I can tell you one of the most frustrating things about the site is how when you search for a resort, then click on one of them, if you want to go back to the previous search you had, you can't... clicking the back button takes you to some random grouping of resorts. It was not like this in the previous version of the website.

Also, something you could do on the previous website was for any link, you could right click and open it in a new tab or window, and stay logged in. You can't in the new website. It will take you to the page, but then you will have to log back in for instance, to check the calendar. 

All this leads to searching for availability taking more time and effort, and a generally negative user experience.

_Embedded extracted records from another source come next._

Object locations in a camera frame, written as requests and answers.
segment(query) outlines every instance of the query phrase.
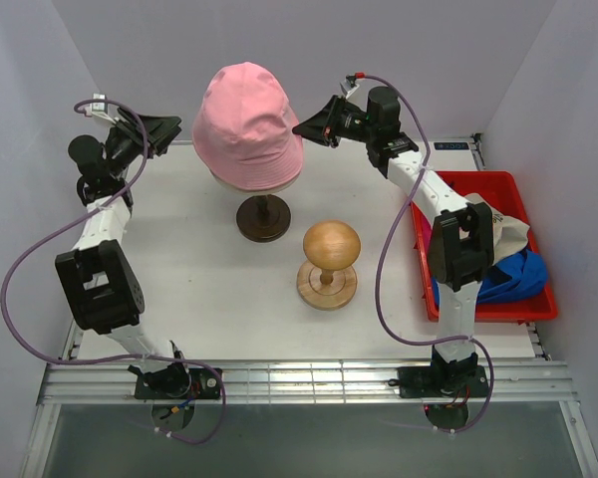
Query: wooden knob
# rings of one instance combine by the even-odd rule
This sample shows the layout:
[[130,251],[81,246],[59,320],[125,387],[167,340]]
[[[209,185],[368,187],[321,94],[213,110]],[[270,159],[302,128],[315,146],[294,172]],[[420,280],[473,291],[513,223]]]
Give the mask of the wooden knob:
[[352,264],[361,253],[356,231],[341,221],[315,224],[303,238],[308,258],[297,274],[297,289],[312,307],[332,311],[348,304],[357,290]]

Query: pink cloth
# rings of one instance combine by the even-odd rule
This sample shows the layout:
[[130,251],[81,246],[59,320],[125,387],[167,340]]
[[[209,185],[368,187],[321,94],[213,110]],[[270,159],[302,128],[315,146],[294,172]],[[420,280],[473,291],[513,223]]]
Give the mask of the pink cloth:
[[277,79],[252,63],[222,68],[192,125],[192,143],[210,171],[246,191],[292,181],[303,166],[298,123]]

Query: cable
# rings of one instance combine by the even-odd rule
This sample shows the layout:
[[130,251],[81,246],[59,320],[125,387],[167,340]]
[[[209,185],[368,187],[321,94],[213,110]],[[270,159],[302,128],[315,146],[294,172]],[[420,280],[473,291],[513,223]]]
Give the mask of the cable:
[[408,197],[406,198],[406,202],[401,207],[401,210],[399,211],[399,213],[397,214],[397,217],[395,218],[394,222],[392,223],[392,227],[390,228],[390,231],[388,232],[388,237],[386,238],[386,242],[384,243],[383,249],[381,250],[381,255],[379,256],[379,264],[377,266],[377,276],[376,276],[376,280],[375,280],[375,306],[377,309],[377,316],[379,317],[379,322],[381,323],[381,326],[386,331],[386,333],[390,337],[392,337],[395,341],[400,342],[401,344],[405,344],[406,346],[427,347],[427,346],[436,346],[439,344],[446,344],[448,342],[455,342],[455,341],[470,341],[482,350],[483,354],[485,355],[485,358],[487,359],[487,366],[489,368],[489,389],[487,391],[487,396],[485,397],[485,402],[484,402],[482,408],[480,409],[478,414],[474,417],[474,419],[470,423],[466,424],[465,426],[463,426],[461,428],[458,428],[456,430],[448,430],[448,429],[440,428],[441,431],[444,431],[446,433],[455,433],[455,432],[466,431],[466,430],[469,430],[470,428],[472,428],[474,425],[476,425],[480,421],[482,416],[485,414],[485,412],[487,411],[487,408],[489,407],[489,402],[491,401],[491,394],[492,394],[493,388],[494,388],[494,367],[493,367],[493,363],[491,361],[491,357],[489,356],[489,353],[487,352],[487,349],[485,348],[485,346],[477,339],[475,339],[473,337],[468,337],[468,336],[451,336],[451,337],[444,337],[442,339],[434,339],[433,341],[409,341],[407,339],[403,339],[403,338],[399,337],[397,334],[395,334],[390,329],[390,327],[388,326],[386,319],[383,315],[383,310],[381,308],[381,276],[383,274],[383,266],[384,266],[384,263],[386,262],[386,256],[388,254],[388,249],[390,248],[390,244],[392,243],[392,238],[395,235],[397,226],[401,222],[401,219],[403,218],[404,214],[406,213],[406,210],[408,209],[408,207],[412,204],[415,194],[417,193],[417,189],[419,189],[419,185],[421,184],[421,181],[423,181],[423,176],[426,173],[426,166],[428,165],[428,161],[430,160],[430,154],[432,153],[432,151],[430,149],[430,143],[428,142],[428,137],[424,133],[421,123],[419,122],[419,118],[417,117],[417,114],[415,113],[414,109],[412,108],[412,106],[410,105],[408,100],[406,100],[406,98],[401,94],[401,92],[394,85],[392,85],[390,82],[388,82],[387,80],[384,80],[381,77],[377,77],[374,75],[366,75],[364,73],[355,74],[355,78],[357,78],[357,79],[367,78],[369,80],[374,80],[376,82],[383,83],[385,86],[392,89],[397,94],[399,99],[403,102],[403,104],[406,106],[408,111],[410,112],[410,115],[412,116],[412,119],[414,120],[415,125],[417,126],[417,130],[419,131],[419,134],[421,135],[421,139],[423,140],[423,143],[426,146],[426,155],[423,160],[421,172],[419,173],[419,176],[417,177],[417,180],[415,181],[412,191],[410,191],[410,194],[408,194]]
[[[131,187],[138,181],[138,179],[144,172],[144,169],[147,166],[147,162],[150,158],[149,135],[147,134],[147,130],[146,130],[144,124],[142,123],[140,116],[136,112],[134,112],[129,107],[127,107],[121,103],[114,102],[113,100],[108,100],[108,99],[83,100],[83,101],[77,103],[76,105],[74,105],[73,110],[75,113],[86,116],[87,112],[82,107],[85,105],[90,105],[92,103],[105,103],[108,105],[114,105],[118,108],[122,108],[123,110],[128,111],[131,114],[131,116],[133,116],[134,120],[138,123],[138,126],[140,127],[140,131],[142,133],[142,138],[143,138],[143,143],[144,143],[143,144],[142,163],[140,164],[140,168],[138,169],[138,172],[136,173],[135,176],[133,176],[133,178],[122,189],[120,189],[118,192],[116,192],[108,201],[106,201],[101,206],[101,207],[107,207],[109,204],[111,204],[116,199],[118,199],[119,197],[124,195],[127,191],[129,191],[129,189],[131,189]],[[221,375],[217,372],[217,370],[212,368],[207,363],[204,363],[204,362],[198,361],[198,360],[191,360],[191,359],[187,359],[187,358],[142,356],[141,354],[124,354],[124,355],[104,357],[104,358],[75,359],[75,360],[64,360],[61,358],[54,358],[54,357],[47,356],[47,355],[43,354],[42,352],[36,350],[31,344],[29,344],[26,341],[26,339],[24,339],[20,335],[20,333],[18,332],[18,330],[16,329],[16,327],[13,324],[13,321],[9,314],[9,308],[7,307],[7,292],[9,290],[9,284],[11,283],[11,279],[13,278],[13,275],[16,272],[16,270],[18,269],[18,267],[20,267],[20,265],[24,262],[24,260],[27,257],[29,257],[34,251],[38,250],[44,244],[51,241],[52,239],[55,239],[56,237],[60,236],[61,234],[64,234],[65,232],[69,231],[70,229],[73,229],[74,227],[86,222],[87,220],[89,220],[91,217],[95,216],[99,212],[100,212],[100,208],[96,208],[93,211],[88,212],[88,213],[84,214],[83,216],[79,217],[78,219],[70,222],[66,226],[61,227],[57,231],[52,232],[48,236],[40,239],[34,245],[29,247],[13,262],[13,264],[7,271],[5,277],[2,281],[2,286],[0,287],[0,311],[2,312],[2,319],[4,320],[4,323],[7,326],[7,329],[9,330],[9,332],[11,333],[13,338],[16,340],[16,342],[18,344],[20,344],[20,346],[25,351],[27,351],[29,354],[36,357],[37,359],[43,360],[43,361],[45,361],[47,363],[51,363],[53,365],[94,365],[97,363],[105,363],[105,362],[118,361],[118,360],[124,360],[124,359],[150,359],[150,360],[156,360],[156,361],[165,361],[168,363],[173,363],[173,362],[185,363],[185,364],[189,364],[189,365],[199,366],[199,367],[205,368],[206,370],[210,371],[214,375],[214,377],[217,379],[217,383],[219,384],[219,387],[221,389],[221,412],[220,412],[219,418],[217,419],[217,423],[215,424],[215,426],[212,428],[212,430],[210,430],[210,432],[206,436],[204,436],[198,440],[194,440],[194,439],[187,438],[184,436],[176,435],[174,433],[169,435],[172,438],[175,438],[179,441],[183,441],[185,443],[189,443],[192,445],[199,445],[199,444],[205,443],[208,440],[210,440],[217,433],[217,431],[221,427],[221,423],[223,422],[224,416],[226,414],[226,388],[224,386],[223,380],[221,379]]]

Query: purple cable
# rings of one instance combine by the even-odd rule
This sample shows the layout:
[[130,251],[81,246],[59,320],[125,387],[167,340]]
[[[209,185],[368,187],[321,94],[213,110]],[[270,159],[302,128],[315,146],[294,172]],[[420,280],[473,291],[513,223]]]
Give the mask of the purple cable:
[[[487,352],[487,349],[485,348],[485,346],[477,339],[475,339],[473,337],[468,337],[468,336],[451,336],[451,337],[444,337],[442,339],[435,339],[433,341],[421,341],[421,342],[409,341],[409,340],[403,339],[403,338],[399,337],[397,334],[395,334],[390,329],[390,327],[386,323],[386,319],[383,316],[383,310],[381,308],[381,275],[383,273],[384,263],[386,262],[388,248],[390,247],[390,244],[392,243],[392,238],[395,235],[397,226],[401,222],[401,219],[403,218],[403,215],[406,213],[406,210],[408,209],[408,207],[412,204],[415,194],[417,193],[417,189],[419,189],[419,185],[421,184],[421,181],[423,181],[423,176],[426,173],[425,167],[428,165],[428,161],[430,160],[431,150],[430,150],[430,143],[428,142],[428,137],[426,136],[426,134],[423,131],[423,128],[421,127],[421,123],[419,122],[419,118],[417,117],[417,114],[413,110],[413,108],[410,105],[410,103],[408,102],[408,100],[406,100],[406,98],[401,94],[401,92],[399,92],[399,90],[394,85],[392,85],[387,80],[384,80],[383,78],[376,77],[374,75],[365,75],[365,78],[367,78],[369,80],[375,80],[376,82],[379,82],[379,83],[383,83],[385,86],[392,89],[399,96],[399,98],[401,99],[403,104],[406,106],[406,108],[410,112],[410,115],[412,116],[412,119],[414,120],[415,125],[417,126],[417,130],[419,131],[419,134],[421,135],[421,139],[423,140],[423,143],[426,145],[426,156],[424,157],[423,166],[421,168],[421,172],[419,173],[419,177],[417,177],[417,180],[415,181],[412,191],[410,191],[410,194],[408,195],[406,202],[401,207],[399,214],[397,214],[395,221],[392,223],[392,227],[390,228],[390,232],[388,232],[388,237],[386,238],[386,242],[384,243],[383,249],[381,250],[381,256],[379,257],[379,265],[377,266],[377,277],[376,277],[376,281],[375,281],[375,305],[377,308],[377,316],[379,317],[379,322],[381,322],[381,326],[386,331],[386,333],[390,337],[392,337],[395,341],[400,342],[401,344],[405,344],[406,346],[425,347],[425,346],[435,346],[438,344],[445,344],[447,342],[454,342],[454,341],[470,341],[482,350],[483,354],[485,355],[485,358],[487,359],[487,367],[489,368],[489,390],[487,391],[487,396],[485,397],[485,402],[483,403],[482,408],[480,409],[478,414],[474,417],[474,419],[470,423],[467,423],[465,426],[455,429],[453,432],[458,433],[461,431],[466,431],[466,430],[469,430],[470,428],[472,428],[473,426],[475,426],[480,421],[482,416],[485,414],[485,412],[487,411],[487,408],[489,407],[489,403],[491,402],[491,394],[494,389],[494,366],[491,361],[491,357],[489,356],[489,353]],[[396,425],[404,426],[404,427],[418,428],[415,425],[405,425],[405,424],[396,424]],[[446,428],[440,428],[440,430],[444,431],[446,433],[452,433],[452,430],[449,430]]]
[[[117,193],[115,193],[111,197],[111,199],[109,199],[107,202],[105,202],[101,206],[101,207],[106,207],[109,204],[111,204],[113,201],[115,201],[116,199],[121,197],[123,194],[125,194],[129,189],[131,189],[131,187],[138,181],[138,178],[144,172],[144,169],[147,166],[147,161],[149,160],[149,157],[150,157],[149,136],[147,134],[147,130],[144,127],[144,124],[142,123],[142,120],[140,119],[140,116],[137,113],[135,113],[133,110],[131,110],[129,107],[127,107],[121,103],[114,102],[113,100],[100,100],[100,99],[98,99],[98,100],[83,100],[83,101],[77,103],[73,107],[73,110],[76,113],[85,116],[87,114],[87,112],[84,109],[82,109],[82,107],[85,105],[90,105],[92,103],[105,103],[107,105],[114,105],[118,108],[122,108],[122,109],[128,111],[133,116],[133,118],[138,123],[138,125],[140,126],[140,131],[142,133],[142,138],[144,141],[143,157],[142,157],[142,163],[140,164],[140,169],[138,169],[138,172],[136,173],[135,176],[133,176],[133,178],[128,182],[128,184],[126,184],[122,189],[120,189]],[[176,435],[175,433],[172,433],[170,435],[171,437],[173,437],[179,441],[183,441],[183,442],[189,443],[191,445],[199,445],[199,444],[205,443],[208,440],[210,440],[217,433],[217,431],[221,427],[221,423],[223,422],[224,416],[226,414],[226,388],[224,386],[223,380],[221,379],[221,375],[219,373],[217,373],[217,371],[214,368],[212,368],[210,365],[208,365],[207,363],[204,363],[202,361],[197,361],[197,360],[191,360],[191,359],[187,359],[187,358],[142,356],[141,354],[124,354],[124,355],[104,357],[104,358],[63,360],[61,358],[54,358],[54,357],[47,356],[47,355],[41,353],[40,351],[36,350],[31,344],[29,344],[20,335],[20,333],[18,332],[18,330],[16,329],[16,327],[13,324],[11,316],[9,315],[9,309],[7,307],[7,292],[9,290],[9,283],[11,282],[11,279],[12,279],[14,273],[16,272],[16,270],[18,269],[18,267],[20,267],[20,265],[24,262],[24,260],[27,257],[29,257],[34,251],[36,251],[37,249],[42,247],[44,244],[51,241],[52,239],[55,239],[59,235],[64,234],[68,230],[73,229],[74,227],[86,222],[87,220],[89,220],[89,218],[95,216],[99,212],[100,212],[100,208],[96,208],[93,211],[79,217],[75,221],[70,222],[66,226],[61,227],[57,231],[52,232],[48,236],[40,239],[33,246],[29,247],[26,251],[24,251],[14,261],[14,263],[11,265],[11,267],[7,271],[7,274],[4,276],[4,280],[2,281],[2,286],[0,287],[0,310],[2,312],[2,319],[4,320],[4,323],[7,326],[7,329],[9,329],[9,332],[11,333],[13,338],[16,340],[16,342],[18,344],[20,344],[20,346],[22,346],[22,348],[25,351],[27,351],[32,356],[34,356],[40,360],[43,360],[47,363],[52,363],[53,365],[94,365],[96,363],[105,363],[105,362],[118,361],[118,360],[123,360],[123,359],[151,359],[151,360],[157,360],[157,361],[178,362],[178,363],[185,363],[185,364],[200,366],[200,367],[205,368],[206,370],[210,371],[214,375],[214,377],[217,379],[217,383],[219,383],[219,387],[221,389],[221,413],[219,415],[219,418],[218,418],[217,423],[215,424],[214,428],[212,430],[210,430],[210,432],[206,436],[204,436],[203,438],[198,439],[198,440],[193,440],[193,439],[187,438],[185,436]]]

These are things that if they did Q/A testing and/or focus groups prior to launch, they could have discovered and fixed. 

Here we are a year later and some of these things still don't work as well as the old website.


----------



## FLTravs

troy12n said:


> I can tell you one of the most frustrating things about the site is how when you search for a resort, then click on one of them, if you want to go back to the previous search you had, you can't... clicking the back button takes you to some random grouping of resorts. It was not like this in the previous version of the website.
> 
> Also, something you could do on the previous website was for any link, you could right click and open it in a new tab or window, and stay logged in. You can't in the new website. It will take you to the page, but then you will have to log back in for instance, to check the calendar.
> 
> All this leads to searching for availability taking more time and effort, and a generally negative user experience. These are things that if they did Q/A testing and/or focus groups prior to launch, they could have discovered and fixed.
> 
> Here we are a year later and some of these things still don't work as well as the old website.


Yeah, frustrates me too.


----------



## kaljor

Agreed.  I'm not by nature a complainer, but I have no trouble stating an observation that it's now more difficult to do things that were simpler to do in the past.  But I acknowledge that I can do everything I need to do, and it's only a little more difficult.  Maybe it takes me 25% more time to search possible future bookings and book them.


----------



## HitchHiker71

paxsarah said:


> I have an ad/popup blocker and I've turned it off for the Wyndham site. With it off, I see the feedback tab, but if I turn it back on, I do not see the feedback tab.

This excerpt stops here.